━━━ DATASET ENTRIES

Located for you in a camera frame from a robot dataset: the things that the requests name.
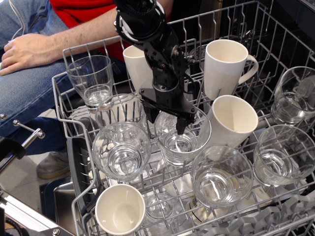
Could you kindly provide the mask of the person's bare hand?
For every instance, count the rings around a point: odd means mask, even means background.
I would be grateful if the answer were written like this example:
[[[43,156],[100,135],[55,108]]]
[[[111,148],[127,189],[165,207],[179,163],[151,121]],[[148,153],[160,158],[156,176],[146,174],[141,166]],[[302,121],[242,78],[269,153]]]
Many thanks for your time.
[[[47,36],[29,33],[10,40],[4,46],[0,74],[49,65],[61,58],[61,39],[58,33]]]

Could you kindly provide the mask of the person's bare forearm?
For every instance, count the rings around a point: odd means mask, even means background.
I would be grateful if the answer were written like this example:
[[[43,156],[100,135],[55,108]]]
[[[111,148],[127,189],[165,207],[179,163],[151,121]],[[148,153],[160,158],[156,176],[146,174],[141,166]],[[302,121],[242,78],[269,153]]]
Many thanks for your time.
[[[62,50],[116,36],[116,5],[112,0],[51,0],[50,4],[68,27],[49,36],[49,59],[62,58]]]

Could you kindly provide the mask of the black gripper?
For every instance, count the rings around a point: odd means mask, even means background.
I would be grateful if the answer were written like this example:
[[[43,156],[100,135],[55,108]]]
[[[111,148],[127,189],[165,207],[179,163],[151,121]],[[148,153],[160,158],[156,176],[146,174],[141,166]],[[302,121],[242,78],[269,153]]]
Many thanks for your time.
[[[146,80],[139,90],[144,112],[150,123],[161,111],[177,117],[177,134],[183,135],[185,128],[193,123],[197,109],[185,98],[185,83],[180,81],[174,88],[155,85],[153,79]]]

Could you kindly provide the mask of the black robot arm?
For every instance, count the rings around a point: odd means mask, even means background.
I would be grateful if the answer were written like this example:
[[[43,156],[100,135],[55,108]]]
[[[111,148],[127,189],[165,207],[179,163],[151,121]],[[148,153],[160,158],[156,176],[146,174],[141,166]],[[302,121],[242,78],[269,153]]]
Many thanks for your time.
[[[119,36],[144,52],[153,71],[151,86],[142,86],[139,90],[148,120],[155,122],[161,111],[174,115],[177,132],[182,135],[194,123],[196,108],[184,96],[188,61],[166,21],[163,7],[155,0],[116,0],[114,3]]]

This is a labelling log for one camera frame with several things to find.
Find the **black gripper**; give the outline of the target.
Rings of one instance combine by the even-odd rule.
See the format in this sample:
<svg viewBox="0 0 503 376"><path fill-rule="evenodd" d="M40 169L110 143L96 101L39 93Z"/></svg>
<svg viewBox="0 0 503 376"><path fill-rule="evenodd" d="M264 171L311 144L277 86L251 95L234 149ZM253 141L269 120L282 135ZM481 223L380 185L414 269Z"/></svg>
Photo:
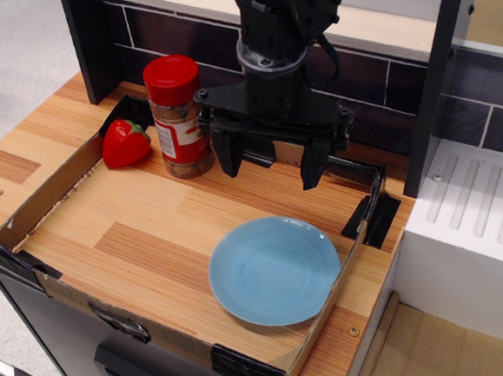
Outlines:
<svg viewBox="0 0 503 376"><path fill-rule="evenodd" d="M311 90L301 69L289 73L250 71L244 80L199 89L200 121L223 172L236 177L250 135L304 145L301 179L304 191L315 188L329 154L348 146L354 113Z"/></svg>

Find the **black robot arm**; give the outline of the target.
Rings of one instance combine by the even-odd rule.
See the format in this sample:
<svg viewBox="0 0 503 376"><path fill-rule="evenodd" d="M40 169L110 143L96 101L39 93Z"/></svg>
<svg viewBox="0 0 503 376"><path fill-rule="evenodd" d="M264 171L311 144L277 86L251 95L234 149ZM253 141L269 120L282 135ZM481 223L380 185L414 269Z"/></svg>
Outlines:
<svg viewBox="0 0 503 376"><path fill-rule="evenodd" d="M315 188L328 157L345 149L352 110L321 95L339 76L325 82L308 77L305 58L318 43L340 66L325 30L339 21L341 0L235 0L241 12L236 55L244 80L195 92L198 123L226 175L237 176L246 139L289 142L303 147L304 189Z"/></svg>

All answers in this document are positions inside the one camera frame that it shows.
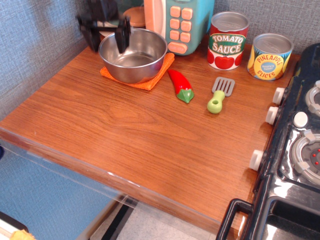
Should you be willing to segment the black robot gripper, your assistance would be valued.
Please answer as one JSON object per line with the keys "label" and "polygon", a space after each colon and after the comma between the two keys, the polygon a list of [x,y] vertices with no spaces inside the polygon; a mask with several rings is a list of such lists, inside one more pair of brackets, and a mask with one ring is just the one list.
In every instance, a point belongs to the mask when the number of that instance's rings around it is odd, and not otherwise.
{"label": "black robot gripper", "polygon": [[130,45],[132,27],[129,17],[122,16],[115,0],[87,0],[88,10],[77,16],[79,28],[91,50],[99,51],[101,43],[98,22],[115,21],[112,27],[102,27],[104,31],[114,32],[117,49],[124,53]]}

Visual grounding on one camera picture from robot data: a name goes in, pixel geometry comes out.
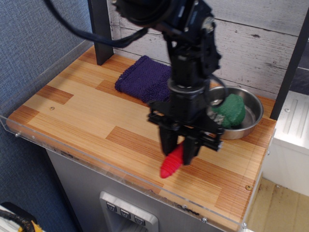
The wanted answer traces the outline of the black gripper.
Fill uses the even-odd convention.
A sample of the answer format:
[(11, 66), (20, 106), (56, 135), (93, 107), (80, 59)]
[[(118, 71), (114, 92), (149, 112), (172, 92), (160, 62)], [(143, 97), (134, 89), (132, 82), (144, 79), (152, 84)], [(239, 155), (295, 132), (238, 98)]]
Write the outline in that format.
[(180, 136), (184, 137), (184, 165), (190, 165), (201, 146), (218, 151), (222, 146), (224, 128), (208, 116), (210, 82), (201, 81), (183, 87), (175, 81), (168, 81), (168, 88), (168, 101), (148, 102), (148, 120), (159, 127), (163, 153), (166, 156), (171, 153)]

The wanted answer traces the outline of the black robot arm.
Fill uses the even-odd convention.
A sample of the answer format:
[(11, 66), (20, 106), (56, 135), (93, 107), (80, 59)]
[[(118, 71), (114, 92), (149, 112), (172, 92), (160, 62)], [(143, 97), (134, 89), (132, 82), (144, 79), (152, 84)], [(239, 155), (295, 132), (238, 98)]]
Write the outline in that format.
[(218, 150), (224, 128), (208, 116), (210, 81), (219, 69), (211, 8), (202, 0), (116, 0), (117, 12), (131, 23), (160, 31), (167, 42), (172, 74), (169, 100), (150, 101), (149, 120), (159, 126), (168, 155), (184, 137), (183, 163), (201, 146)]

━━━━━━

*GOAL OF THE EXERCISE*.
What is needed is one number: how many lines of the records above contain the word "give".

*PROBLEM SOLUTION*.
2